§ Task instructions: Output only the lines below from the one containing "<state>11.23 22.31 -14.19" to the one containing "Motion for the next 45", exactly as written, both ends kept.

§ Data to use:

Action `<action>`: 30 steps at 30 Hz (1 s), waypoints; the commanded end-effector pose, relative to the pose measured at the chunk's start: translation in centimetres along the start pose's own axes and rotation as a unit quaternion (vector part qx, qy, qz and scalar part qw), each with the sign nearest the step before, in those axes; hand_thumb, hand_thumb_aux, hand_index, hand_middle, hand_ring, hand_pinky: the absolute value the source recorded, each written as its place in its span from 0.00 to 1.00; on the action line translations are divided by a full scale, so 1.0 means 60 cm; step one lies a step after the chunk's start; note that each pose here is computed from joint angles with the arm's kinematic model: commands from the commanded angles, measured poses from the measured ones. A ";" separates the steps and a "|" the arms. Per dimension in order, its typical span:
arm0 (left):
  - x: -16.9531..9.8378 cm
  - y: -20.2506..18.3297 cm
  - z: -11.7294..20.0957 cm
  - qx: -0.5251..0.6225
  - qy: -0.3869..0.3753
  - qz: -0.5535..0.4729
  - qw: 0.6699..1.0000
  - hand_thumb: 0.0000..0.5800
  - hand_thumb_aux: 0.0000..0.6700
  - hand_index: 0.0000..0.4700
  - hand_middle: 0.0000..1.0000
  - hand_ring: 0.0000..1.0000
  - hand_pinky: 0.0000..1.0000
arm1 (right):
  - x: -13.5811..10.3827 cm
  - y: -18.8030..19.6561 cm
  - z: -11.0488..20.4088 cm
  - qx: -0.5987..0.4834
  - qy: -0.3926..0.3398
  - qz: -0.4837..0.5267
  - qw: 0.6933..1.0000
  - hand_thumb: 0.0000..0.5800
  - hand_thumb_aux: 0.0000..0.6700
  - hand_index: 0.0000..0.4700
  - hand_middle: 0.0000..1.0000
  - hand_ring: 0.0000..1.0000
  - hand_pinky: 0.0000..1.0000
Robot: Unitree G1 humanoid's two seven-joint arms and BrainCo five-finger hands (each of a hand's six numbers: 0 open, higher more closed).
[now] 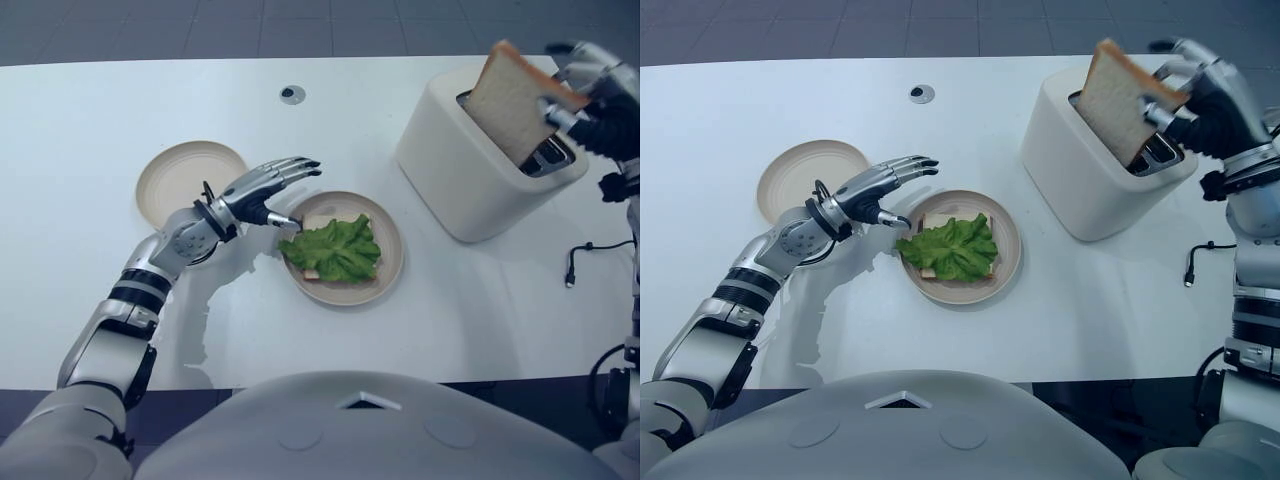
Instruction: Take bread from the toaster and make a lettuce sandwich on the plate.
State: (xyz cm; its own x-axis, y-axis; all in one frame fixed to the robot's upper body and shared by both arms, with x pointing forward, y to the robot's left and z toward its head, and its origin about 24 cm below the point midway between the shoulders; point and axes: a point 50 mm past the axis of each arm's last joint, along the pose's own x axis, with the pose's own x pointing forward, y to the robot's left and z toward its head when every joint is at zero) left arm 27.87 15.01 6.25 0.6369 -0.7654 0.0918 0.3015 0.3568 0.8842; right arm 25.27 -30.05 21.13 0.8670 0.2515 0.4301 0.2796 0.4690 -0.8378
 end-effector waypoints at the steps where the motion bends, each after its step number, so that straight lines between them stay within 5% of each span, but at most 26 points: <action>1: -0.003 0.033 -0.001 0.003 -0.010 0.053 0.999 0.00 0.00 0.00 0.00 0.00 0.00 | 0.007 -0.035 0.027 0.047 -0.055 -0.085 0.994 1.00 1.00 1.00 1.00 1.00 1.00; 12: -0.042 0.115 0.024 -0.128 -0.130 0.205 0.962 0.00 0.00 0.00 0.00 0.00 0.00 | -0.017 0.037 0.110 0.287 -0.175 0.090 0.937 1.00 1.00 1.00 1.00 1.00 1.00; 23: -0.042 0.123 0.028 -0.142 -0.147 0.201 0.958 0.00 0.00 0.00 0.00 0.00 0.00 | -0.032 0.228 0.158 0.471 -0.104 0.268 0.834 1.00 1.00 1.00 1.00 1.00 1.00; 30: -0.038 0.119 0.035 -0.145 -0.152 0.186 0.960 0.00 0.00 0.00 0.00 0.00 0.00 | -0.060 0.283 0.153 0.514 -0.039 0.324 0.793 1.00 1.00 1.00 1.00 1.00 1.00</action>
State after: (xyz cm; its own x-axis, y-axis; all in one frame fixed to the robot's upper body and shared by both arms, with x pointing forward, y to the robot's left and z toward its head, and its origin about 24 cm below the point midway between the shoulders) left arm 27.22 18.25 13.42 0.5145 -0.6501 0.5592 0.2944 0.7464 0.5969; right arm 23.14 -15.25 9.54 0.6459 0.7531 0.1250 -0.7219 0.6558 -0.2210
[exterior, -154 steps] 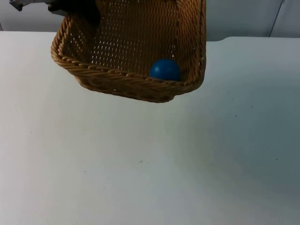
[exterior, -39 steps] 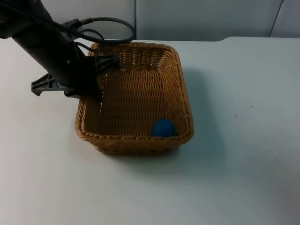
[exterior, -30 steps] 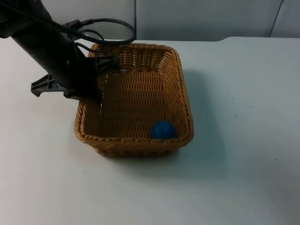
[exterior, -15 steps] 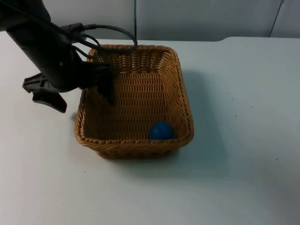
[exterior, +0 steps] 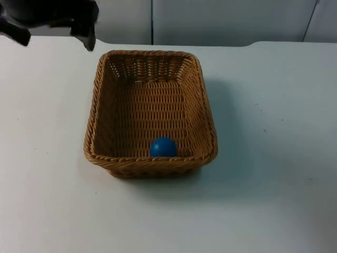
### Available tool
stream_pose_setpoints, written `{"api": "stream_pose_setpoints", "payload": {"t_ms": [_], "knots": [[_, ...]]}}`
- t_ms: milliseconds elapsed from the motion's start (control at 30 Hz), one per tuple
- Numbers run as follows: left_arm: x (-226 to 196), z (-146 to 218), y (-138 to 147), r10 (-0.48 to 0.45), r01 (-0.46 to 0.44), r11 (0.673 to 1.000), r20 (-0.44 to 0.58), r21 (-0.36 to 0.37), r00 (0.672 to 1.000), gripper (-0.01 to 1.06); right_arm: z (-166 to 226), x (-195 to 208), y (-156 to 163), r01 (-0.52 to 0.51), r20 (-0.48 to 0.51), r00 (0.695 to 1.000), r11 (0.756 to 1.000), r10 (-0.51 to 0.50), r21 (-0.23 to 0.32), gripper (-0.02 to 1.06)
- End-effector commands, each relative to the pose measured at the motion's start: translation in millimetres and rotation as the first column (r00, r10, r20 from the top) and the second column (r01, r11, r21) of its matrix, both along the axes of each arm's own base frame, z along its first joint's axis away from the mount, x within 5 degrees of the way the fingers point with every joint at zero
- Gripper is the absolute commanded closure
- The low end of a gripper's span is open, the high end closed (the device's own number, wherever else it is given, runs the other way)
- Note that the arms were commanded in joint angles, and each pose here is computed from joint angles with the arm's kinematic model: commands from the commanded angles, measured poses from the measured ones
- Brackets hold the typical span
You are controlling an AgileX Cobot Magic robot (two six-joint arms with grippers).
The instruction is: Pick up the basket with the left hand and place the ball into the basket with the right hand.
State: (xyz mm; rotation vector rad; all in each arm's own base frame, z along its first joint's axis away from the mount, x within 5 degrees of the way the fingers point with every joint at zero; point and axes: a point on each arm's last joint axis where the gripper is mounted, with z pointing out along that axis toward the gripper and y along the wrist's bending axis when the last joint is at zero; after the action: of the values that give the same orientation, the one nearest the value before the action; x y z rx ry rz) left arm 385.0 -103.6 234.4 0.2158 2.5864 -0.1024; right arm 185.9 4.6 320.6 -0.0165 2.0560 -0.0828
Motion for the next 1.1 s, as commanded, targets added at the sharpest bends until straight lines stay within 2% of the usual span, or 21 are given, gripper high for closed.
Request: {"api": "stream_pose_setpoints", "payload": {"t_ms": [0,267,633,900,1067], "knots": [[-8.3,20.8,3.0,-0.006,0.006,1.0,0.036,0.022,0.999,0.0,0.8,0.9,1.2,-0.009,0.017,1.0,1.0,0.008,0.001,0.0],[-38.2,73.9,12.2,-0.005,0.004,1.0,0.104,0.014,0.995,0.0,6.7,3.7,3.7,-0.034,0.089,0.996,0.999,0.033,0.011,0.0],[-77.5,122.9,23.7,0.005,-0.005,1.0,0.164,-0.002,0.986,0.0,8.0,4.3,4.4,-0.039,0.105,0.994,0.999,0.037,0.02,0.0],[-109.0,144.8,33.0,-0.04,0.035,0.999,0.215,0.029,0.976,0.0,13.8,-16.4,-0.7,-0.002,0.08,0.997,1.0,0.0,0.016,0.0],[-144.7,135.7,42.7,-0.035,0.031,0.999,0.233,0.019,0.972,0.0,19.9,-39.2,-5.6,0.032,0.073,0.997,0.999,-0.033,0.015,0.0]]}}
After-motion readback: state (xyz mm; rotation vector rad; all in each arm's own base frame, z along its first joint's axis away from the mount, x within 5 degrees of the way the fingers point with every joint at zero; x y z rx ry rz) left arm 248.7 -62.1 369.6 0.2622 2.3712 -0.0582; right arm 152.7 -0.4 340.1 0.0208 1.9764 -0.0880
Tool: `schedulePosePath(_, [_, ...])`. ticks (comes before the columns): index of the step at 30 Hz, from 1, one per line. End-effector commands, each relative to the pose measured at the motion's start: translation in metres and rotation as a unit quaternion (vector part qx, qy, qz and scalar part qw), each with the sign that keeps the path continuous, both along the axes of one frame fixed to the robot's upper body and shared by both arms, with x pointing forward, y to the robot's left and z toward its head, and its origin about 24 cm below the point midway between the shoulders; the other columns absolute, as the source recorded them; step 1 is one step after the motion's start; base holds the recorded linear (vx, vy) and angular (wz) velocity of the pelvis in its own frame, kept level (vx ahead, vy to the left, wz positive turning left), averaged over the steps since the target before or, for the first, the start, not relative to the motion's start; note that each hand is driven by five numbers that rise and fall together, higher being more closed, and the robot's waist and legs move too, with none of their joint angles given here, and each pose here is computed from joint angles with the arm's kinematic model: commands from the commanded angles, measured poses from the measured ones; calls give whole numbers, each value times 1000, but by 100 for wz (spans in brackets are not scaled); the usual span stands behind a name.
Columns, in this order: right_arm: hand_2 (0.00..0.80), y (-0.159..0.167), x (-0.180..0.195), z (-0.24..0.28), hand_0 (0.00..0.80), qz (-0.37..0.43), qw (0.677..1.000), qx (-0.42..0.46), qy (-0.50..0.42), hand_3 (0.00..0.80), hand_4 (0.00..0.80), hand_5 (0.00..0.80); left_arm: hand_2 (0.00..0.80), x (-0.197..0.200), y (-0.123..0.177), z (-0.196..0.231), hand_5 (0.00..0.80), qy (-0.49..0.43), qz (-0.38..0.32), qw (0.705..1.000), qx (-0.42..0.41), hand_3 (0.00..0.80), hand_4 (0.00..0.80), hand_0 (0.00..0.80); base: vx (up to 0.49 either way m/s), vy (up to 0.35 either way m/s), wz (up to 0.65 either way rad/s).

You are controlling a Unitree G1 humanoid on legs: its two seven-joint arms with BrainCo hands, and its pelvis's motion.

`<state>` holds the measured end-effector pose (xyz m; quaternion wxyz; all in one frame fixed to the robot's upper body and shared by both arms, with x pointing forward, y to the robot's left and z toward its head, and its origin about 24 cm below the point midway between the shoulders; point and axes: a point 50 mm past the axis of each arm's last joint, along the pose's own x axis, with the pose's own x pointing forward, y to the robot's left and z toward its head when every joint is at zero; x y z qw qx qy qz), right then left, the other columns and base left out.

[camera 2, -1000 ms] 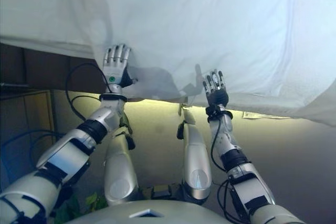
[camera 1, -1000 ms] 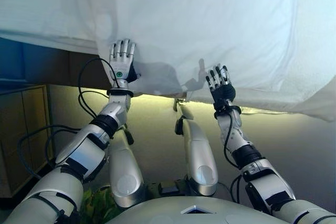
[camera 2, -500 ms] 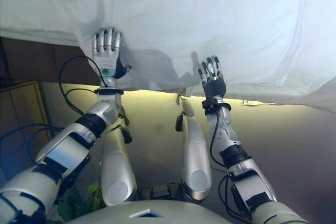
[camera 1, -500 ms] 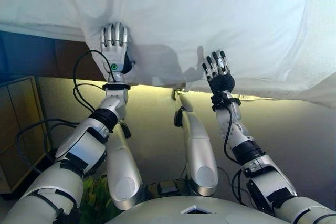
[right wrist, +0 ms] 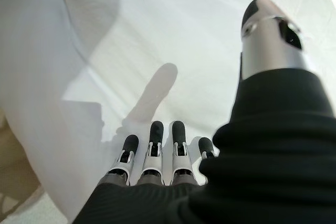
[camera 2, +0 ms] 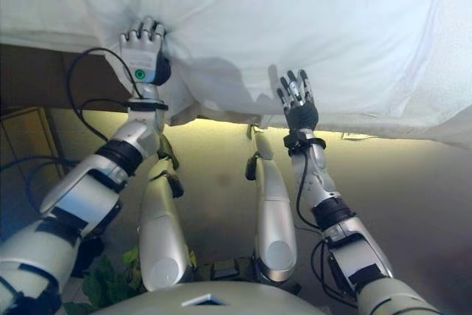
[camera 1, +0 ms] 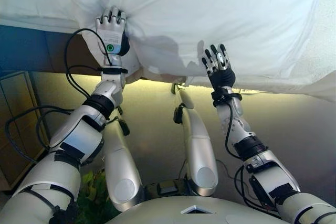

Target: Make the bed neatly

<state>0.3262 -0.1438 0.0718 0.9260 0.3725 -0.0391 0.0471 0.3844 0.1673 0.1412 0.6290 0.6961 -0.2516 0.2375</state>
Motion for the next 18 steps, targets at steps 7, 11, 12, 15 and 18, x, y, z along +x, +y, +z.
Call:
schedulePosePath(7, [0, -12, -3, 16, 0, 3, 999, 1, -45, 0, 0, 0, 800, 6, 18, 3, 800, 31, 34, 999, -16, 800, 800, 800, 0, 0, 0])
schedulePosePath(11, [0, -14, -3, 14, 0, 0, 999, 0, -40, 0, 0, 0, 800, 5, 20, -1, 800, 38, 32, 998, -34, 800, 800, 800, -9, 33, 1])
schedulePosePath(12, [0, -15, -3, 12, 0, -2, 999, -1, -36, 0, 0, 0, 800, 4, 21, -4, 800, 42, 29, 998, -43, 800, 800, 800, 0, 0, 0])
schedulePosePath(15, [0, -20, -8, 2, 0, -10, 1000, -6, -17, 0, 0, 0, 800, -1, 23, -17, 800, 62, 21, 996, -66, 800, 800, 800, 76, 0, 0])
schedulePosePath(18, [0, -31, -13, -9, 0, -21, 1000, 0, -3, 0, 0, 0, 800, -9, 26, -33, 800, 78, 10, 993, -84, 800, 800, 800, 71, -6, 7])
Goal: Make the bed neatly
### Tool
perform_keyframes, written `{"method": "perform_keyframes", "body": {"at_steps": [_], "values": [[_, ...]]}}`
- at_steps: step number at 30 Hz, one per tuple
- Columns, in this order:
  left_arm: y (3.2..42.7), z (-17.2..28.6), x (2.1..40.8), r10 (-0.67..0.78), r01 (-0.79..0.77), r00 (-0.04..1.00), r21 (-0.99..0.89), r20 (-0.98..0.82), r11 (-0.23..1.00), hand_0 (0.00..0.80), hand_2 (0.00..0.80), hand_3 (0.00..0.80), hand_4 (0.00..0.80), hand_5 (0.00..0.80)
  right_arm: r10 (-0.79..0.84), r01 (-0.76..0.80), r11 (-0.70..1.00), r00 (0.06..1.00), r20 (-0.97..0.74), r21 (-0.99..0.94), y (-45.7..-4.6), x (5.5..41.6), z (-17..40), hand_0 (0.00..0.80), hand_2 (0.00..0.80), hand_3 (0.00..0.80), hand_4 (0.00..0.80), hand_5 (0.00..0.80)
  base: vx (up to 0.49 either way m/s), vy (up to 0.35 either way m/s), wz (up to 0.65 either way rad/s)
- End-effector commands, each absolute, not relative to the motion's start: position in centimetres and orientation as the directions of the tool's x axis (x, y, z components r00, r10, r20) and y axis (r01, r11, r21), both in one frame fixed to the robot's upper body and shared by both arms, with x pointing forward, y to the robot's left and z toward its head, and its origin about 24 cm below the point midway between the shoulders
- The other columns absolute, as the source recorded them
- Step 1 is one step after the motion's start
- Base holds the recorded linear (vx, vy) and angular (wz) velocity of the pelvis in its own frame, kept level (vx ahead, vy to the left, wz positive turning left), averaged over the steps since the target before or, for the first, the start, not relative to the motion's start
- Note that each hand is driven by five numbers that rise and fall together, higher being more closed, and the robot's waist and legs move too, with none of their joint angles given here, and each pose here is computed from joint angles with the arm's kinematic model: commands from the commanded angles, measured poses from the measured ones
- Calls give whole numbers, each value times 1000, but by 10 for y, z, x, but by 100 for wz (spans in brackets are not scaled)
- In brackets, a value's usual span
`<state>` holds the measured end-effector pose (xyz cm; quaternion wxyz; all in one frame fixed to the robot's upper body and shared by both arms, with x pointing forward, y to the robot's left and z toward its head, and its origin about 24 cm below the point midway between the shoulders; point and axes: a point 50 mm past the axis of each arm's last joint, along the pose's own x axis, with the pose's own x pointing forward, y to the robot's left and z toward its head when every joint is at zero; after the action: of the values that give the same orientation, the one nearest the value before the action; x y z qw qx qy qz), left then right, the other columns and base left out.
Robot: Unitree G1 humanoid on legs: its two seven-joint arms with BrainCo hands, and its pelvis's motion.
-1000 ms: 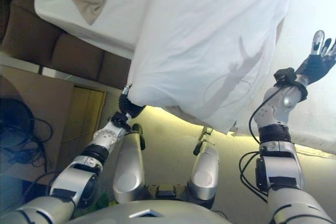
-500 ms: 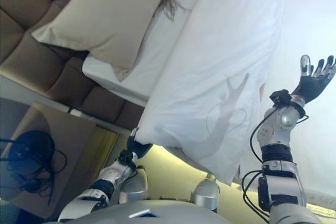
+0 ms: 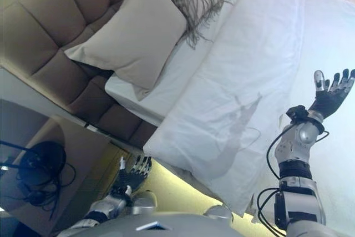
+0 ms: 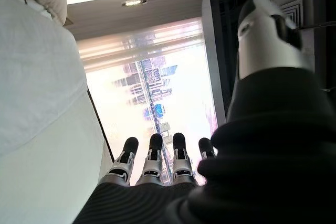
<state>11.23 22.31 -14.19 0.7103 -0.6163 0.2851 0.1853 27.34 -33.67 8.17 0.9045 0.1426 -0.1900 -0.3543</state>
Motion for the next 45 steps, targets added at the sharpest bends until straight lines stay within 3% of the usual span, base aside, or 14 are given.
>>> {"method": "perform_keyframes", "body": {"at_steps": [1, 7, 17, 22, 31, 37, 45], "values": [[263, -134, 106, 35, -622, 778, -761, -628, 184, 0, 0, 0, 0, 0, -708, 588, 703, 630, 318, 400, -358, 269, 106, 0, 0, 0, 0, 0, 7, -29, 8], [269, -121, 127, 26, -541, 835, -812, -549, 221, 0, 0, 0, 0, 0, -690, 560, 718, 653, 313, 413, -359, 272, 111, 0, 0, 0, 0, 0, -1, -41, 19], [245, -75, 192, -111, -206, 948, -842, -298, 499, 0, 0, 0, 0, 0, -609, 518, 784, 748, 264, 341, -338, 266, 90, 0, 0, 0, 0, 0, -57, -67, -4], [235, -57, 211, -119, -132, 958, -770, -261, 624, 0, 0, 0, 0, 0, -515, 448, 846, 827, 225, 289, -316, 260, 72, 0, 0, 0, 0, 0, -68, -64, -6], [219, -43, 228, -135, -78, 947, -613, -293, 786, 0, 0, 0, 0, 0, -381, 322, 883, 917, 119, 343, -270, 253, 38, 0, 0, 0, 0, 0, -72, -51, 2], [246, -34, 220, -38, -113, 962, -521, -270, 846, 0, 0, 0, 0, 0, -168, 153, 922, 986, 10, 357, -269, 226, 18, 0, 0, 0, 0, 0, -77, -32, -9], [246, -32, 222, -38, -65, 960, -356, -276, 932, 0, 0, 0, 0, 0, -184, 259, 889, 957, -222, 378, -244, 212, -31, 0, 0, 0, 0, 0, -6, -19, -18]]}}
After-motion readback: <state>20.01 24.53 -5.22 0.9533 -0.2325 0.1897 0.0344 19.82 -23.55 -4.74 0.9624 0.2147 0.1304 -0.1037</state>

§ Finished task:
<state>11.23 22.31 -14.19 0.7103 -0.6163 0.2851 0.1853 27.34 -33.67 8.17 0.9045 0.1426 -0.1900 -0.3543</state>
Motion for the next 45 steps, targets added at the sharpest bends until straight lines stay within 3% of the usual span, base aside, or 14 are given.

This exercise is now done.